Sun, April 30, 8:15 to 9:45am, Henry B. Gonzalez Convention Center, Floor: Meeting Room Level, Room 221 D

Abstract

Objectives
We examine how the integration of a citizen science design challenge into a formal school curriculum can promote more inclusive, meaningful science learning as called for in new visions of reform embodied in the Next Generation Science Standards (NGSS Lead States, 2013).

Perspectives
Equitable science instruction requires that all students have opportunities to develop the capacity to solve problems they find relevant to their own lives and communities (McDermott & Weber, 1998). Developing this capacity or agency will require students to have science learning experiences where they engage with and appropriate the practices of scientists and engineers while “figuring out” (Reiser, 2014) phenomena and developing solutions (NRC, 2012). Students, however, often have not had equitable opportunities to experience exemplary science learning (Oakes, 1990). Integrating a citizen science design challenge—where students can wield science in practice (Author, 2014) while contributing a service to their community—into a formal school curriculum has the potential to create opportunities for all students to experience more meaningful science learning.

Methods
Through a co-design approach, researchers and practitioners from an urban school district developed an 8-week ecosystems unit aligned to the NGSS to serve as part of the district’s formal school biology curriculum. Twelve teachers from eight schools with varying demographics volunteered to pilot the unit with approximately 975 students. The unit sought to position students in agentic roles by having them engage in science and engineering practices to solve a citizen science design challenge. Focused on students’ local community in an effort to promote relevance, the design challenge asked students which tree to plant and where to maintain the biodiversity of their ecosystem and maximize the services it provides.

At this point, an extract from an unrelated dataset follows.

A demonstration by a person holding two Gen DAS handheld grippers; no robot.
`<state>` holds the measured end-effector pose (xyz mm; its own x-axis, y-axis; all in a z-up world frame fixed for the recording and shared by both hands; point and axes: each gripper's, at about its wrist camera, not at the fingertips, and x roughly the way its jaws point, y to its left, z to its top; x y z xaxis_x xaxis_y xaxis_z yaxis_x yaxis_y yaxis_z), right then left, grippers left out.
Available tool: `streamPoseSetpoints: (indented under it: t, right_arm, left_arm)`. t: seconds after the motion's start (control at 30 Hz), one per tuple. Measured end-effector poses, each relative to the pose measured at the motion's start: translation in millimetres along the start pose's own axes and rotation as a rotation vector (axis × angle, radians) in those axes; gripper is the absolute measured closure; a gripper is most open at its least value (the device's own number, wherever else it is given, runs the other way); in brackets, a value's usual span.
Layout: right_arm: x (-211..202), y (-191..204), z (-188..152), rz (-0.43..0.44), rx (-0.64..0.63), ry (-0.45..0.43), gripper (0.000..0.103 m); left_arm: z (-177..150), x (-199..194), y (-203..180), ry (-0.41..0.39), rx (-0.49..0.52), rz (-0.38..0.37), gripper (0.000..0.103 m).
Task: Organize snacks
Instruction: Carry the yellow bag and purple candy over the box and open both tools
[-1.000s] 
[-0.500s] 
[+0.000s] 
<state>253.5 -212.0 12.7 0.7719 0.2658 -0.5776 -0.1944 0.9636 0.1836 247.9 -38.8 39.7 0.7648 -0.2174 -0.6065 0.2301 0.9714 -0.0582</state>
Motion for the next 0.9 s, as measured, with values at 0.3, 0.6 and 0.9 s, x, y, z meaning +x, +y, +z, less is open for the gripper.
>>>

This implementation study employed a mixed methods approach, including statistical analysis of surveys coupled with inductive and deductive coding techniques (Emerson, Fretz, & Shaw, 1995), to address three research questions: (1) What agency did students have in using science and engineering practices? (2) How relevant did students find their activity? (3) How did the citizen science design challenge figure in students’ perceptions of relevance and agency?
The data sources include: (1) 1224 student survey responses, (2) 24 fieldnotes of classroom observations, (3) 12 focus student interviews, and (4) Four focus teacher interviews.

Results
95% of survey responses indicated students saw their activity as relevant, but more so to their community than themselves. Students felt a sense of agency in the unit, particularly while engaging in the science and engineering practices of investigating and obtaining, evaluating, and communicating information. When students saw a connection to the design challenge, they saw their activity as having greater relevance to themselves and their school or classroom, and also felt a greater sense of agency.

Significance
We show how formal curriculum materials integrating a citizen science design challenge can provide students from a wide variety of backgrounds with meaningful science learning where they see their learning as relevant and experience agency while taking up science and engineering practices.